As an AuthorHouse writer, I am glad to find this platform … !
Fred Dickinson has a point, but I am glad to have this free bit of encouragement. I remember when Self Publishing was called (derisively) Vanity Press. Now it is all the rage and those of us who have something to say have a fighting chance to get noticed. Unfortunately there is a lot of chaff among the wheat.
Bruce Kimmel has given me hope. Now that we are almost ready to get my picture book, Randal the Flannel Camel, out for all the world to see I am wondering what to do next. I don’t have a web site because I haven’t a clue how to set one up. I think a blog might be the way to go, but I really don’t know what is the difference. I am hoping Bruce’s free advice will open my eyes to the obvious. So far he has encourage me.
Thanks Bruce.
Thanks for helping out, exceptional info.
I enjoyed this article and I think Authorhouse offer a brilliant package. I’ve not had sufficient funds to experiment with their various marketing packages but would like to one day. My experience of the self-publishing scene, since April 2010 when The Genesis Grid became available, has been that sales fluctuate with amount of promotion via radio interviews (Xzone Radio), radio adverts, magazine adverts (NEXUS) and you have to be prepared to spend some money. My discovery is scientific, so a University presentation helped to generate buzz. And a website is essential, and so easy to do these days, so do it asap and put up excellent reviews by credible people. I’ve worked very hard on that. I would never go with a mainstream publisher as the loss of editorial control would be unnaceptable, and the onerous contracts that seek to take control of all future output are something to be very wary about. I say, be your own boss but don’t expect a free lunch.

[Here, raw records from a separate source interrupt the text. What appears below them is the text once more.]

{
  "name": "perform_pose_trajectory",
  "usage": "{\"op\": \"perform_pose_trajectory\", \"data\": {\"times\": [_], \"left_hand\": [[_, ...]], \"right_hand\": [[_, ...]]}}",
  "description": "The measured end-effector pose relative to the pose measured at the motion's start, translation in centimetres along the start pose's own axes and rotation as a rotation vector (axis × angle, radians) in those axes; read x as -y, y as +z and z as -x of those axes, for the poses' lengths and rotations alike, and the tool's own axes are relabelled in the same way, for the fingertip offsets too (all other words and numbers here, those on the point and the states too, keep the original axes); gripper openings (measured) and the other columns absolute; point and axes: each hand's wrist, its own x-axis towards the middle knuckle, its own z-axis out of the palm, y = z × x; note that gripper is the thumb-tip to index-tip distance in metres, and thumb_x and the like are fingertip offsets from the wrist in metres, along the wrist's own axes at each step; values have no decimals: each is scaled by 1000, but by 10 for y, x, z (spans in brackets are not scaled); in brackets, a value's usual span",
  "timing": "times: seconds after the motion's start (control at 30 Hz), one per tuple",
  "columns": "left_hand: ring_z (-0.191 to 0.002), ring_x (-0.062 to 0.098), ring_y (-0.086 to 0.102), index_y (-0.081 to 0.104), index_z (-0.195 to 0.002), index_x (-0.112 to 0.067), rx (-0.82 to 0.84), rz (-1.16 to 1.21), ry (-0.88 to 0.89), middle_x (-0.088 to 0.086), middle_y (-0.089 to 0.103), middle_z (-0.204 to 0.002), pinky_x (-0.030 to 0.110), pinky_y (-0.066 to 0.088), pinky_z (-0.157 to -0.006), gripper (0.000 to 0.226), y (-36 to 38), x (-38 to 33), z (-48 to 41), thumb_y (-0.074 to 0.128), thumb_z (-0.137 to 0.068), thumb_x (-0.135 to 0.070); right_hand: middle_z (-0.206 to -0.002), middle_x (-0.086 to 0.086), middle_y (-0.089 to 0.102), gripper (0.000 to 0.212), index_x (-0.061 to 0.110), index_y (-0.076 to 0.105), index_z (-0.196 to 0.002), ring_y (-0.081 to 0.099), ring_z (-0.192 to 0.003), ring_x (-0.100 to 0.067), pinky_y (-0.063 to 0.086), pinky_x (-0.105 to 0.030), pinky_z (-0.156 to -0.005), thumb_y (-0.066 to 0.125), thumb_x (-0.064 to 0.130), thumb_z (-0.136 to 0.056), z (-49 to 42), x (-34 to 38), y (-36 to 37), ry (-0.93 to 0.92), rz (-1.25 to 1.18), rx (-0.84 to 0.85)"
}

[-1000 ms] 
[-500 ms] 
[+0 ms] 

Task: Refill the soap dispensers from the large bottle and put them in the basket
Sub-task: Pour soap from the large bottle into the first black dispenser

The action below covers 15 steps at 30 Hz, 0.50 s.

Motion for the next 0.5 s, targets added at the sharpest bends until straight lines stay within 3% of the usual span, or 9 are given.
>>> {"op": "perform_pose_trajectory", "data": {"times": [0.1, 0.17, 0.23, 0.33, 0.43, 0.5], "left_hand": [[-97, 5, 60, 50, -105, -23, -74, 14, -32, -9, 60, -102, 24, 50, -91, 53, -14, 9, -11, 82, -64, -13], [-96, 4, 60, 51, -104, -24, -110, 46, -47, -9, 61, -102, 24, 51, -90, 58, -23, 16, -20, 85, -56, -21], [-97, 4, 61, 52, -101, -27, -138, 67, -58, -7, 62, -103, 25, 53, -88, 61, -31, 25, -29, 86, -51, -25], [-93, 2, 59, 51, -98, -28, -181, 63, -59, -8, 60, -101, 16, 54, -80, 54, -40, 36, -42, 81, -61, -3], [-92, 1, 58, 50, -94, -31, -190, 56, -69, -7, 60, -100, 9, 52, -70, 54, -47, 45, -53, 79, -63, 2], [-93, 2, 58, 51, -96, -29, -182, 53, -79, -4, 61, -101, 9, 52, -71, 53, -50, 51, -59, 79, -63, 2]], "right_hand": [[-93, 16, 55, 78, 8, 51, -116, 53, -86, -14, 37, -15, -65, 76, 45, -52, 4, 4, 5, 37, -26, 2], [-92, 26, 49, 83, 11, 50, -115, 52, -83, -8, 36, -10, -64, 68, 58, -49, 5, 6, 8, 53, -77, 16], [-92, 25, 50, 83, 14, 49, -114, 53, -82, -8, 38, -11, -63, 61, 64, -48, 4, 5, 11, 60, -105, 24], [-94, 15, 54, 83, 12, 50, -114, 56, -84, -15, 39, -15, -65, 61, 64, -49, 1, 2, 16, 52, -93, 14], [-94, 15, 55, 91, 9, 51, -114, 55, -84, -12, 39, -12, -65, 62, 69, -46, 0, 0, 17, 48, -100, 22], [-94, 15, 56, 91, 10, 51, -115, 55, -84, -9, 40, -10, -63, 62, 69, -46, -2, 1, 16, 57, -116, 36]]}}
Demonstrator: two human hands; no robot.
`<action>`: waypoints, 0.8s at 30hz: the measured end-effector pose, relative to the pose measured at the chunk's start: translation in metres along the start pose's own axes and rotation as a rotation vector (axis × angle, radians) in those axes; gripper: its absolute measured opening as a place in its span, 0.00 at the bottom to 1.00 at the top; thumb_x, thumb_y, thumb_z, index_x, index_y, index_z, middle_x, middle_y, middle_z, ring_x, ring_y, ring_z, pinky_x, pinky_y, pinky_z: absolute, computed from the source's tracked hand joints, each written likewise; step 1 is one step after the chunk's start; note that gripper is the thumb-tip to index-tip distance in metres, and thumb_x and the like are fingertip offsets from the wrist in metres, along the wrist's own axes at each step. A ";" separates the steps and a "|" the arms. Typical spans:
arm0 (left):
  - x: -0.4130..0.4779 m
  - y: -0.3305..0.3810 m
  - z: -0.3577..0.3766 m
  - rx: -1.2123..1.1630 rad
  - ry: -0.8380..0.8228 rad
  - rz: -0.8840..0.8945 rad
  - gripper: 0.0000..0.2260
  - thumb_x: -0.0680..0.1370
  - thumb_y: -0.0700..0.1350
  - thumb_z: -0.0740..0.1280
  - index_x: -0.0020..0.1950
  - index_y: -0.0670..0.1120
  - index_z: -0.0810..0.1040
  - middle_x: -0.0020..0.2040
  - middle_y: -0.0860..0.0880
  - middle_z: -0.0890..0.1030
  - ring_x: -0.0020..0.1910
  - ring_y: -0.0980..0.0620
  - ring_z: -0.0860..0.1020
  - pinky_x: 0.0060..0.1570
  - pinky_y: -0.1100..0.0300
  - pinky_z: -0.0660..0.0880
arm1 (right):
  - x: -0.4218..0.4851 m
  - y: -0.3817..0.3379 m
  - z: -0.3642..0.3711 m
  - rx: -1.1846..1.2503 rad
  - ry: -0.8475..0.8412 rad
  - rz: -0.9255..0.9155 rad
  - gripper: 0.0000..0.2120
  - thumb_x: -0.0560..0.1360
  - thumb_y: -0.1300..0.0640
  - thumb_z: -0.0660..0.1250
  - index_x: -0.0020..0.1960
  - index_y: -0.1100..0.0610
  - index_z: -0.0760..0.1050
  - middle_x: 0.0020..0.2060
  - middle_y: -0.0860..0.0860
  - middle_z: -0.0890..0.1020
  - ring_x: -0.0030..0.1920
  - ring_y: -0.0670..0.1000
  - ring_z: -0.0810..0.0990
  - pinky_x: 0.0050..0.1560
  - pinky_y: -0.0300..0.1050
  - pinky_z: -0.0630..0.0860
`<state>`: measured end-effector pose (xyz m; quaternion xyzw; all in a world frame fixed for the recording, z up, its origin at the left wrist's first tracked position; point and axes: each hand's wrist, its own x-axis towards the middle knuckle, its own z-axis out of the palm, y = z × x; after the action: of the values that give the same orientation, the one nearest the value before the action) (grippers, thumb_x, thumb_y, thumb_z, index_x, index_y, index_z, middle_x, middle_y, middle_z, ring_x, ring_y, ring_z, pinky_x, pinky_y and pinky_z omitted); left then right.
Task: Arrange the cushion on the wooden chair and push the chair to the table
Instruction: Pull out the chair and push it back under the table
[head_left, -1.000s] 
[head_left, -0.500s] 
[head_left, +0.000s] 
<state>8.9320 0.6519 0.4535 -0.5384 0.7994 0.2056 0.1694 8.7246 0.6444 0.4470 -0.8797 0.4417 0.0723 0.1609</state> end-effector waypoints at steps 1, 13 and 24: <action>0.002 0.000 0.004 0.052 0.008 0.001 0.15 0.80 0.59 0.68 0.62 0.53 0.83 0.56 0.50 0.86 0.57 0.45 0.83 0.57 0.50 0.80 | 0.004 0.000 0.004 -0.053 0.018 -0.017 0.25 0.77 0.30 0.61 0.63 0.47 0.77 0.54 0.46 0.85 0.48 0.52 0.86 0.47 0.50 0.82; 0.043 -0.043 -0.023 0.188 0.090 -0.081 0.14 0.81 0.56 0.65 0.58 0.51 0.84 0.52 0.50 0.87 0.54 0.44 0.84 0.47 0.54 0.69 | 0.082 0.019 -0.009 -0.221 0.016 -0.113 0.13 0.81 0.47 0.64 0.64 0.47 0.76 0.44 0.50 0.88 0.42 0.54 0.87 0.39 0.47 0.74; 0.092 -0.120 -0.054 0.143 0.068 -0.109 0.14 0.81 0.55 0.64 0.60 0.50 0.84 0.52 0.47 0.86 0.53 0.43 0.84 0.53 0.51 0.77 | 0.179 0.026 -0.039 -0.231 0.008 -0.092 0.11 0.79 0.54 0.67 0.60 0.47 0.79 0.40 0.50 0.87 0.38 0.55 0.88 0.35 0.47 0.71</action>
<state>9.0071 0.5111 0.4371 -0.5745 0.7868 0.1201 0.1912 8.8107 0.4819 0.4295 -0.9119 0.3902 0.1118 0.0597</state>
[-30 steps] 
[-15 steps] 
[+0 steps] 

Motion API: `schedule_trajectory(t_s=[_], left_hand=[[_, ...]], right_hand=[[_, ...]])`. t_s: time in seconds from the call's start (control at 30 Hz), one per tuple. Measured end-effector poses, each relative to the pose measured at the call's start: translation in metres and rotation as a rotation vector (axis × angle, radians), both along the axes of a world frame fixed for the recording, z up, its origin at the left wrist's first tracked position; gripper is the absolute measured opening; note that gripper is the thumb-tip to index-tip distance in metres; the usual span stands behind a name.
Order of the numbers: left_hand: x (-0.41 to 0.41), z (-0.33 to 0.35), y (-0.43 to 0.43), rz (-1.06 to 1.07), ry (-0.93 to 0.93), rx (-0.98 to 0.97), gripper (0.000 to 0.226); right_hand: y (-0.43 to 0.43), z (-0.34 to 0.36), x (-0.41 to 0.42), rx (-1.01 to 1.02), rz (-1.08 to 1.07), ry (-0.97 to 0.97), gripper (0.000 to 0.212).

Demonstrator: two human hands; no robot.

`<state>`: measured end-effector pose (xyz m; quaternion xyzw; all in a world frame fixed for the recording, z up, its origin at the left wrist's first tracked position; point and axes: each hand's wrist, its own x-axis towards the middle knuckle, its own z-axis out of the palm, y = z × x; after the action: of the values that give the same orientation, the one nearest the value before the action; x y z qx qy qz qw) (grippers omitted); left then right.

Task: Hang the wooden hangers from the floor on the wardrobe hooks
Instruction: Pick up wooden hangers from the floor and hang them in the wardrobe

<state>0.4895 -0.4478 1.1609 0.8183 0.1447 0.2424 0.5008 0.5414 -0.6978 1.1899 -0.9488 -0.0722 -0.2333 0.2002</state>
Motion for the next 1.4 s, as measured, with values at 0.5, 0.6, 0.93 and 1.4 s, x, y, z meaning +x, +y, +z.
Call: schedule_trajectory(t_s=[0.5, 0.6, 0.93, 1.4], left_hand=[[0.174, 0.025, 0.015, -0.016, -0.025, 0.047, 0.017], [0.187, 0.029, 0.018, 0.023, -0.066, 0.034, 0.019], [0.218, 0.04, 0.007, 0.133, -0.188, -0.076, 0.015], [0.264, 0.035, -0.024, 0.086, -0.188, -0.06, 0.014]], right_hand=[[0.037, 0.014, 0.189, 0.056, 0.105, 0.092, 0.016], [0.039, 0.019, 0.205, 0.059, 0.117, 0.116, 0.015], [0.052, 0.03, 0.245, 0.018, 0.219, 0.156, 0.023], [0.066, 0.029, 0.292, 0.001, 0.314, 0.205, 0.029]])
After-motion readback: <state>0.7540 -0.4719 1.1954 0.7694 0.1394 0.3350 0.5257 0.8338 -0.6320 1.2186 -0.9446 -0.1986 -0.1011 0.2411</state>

I’m just getting started in self-publishing. I have a website, an email and am on facebook and twitter. I’ve been published since November 2011. I feel I’m doing the best I can with the limitations of medical issues and especially money. It is a business and one must travel often to gain a following. It is much better than it used to be since the internet came along, but it still takes money, time and much stamina to sell your product. It doesn’t happen overnight and in my case, I’m running out of time. With my one book published, I’ve made a good start and hope to find success before I pass. I’ll gladly leave it to my family to profit from the works if it takes that long. I’ve gotten my reward already from my first writing. I plan to have a few more before I go.
I agree that Authorhouse produces a brilliant package, but having paid for reviews in New York and London, my book remains unsold. Perhaps it is the subject matter: the unorthodox Unitarian view of the beautiful Genesis myth of Adam and Eve not as a story of original sin, but as a long misinterpreted pre-biblical record of an uplifting world-changing event in the human story. I had assumed that women in particular might be interested in the pre-biblical view of the story of the naked couple, but religion – even unorthodox religion – is not top of the pops these days. Any advice on how to get some interest in the matter would be most welcome.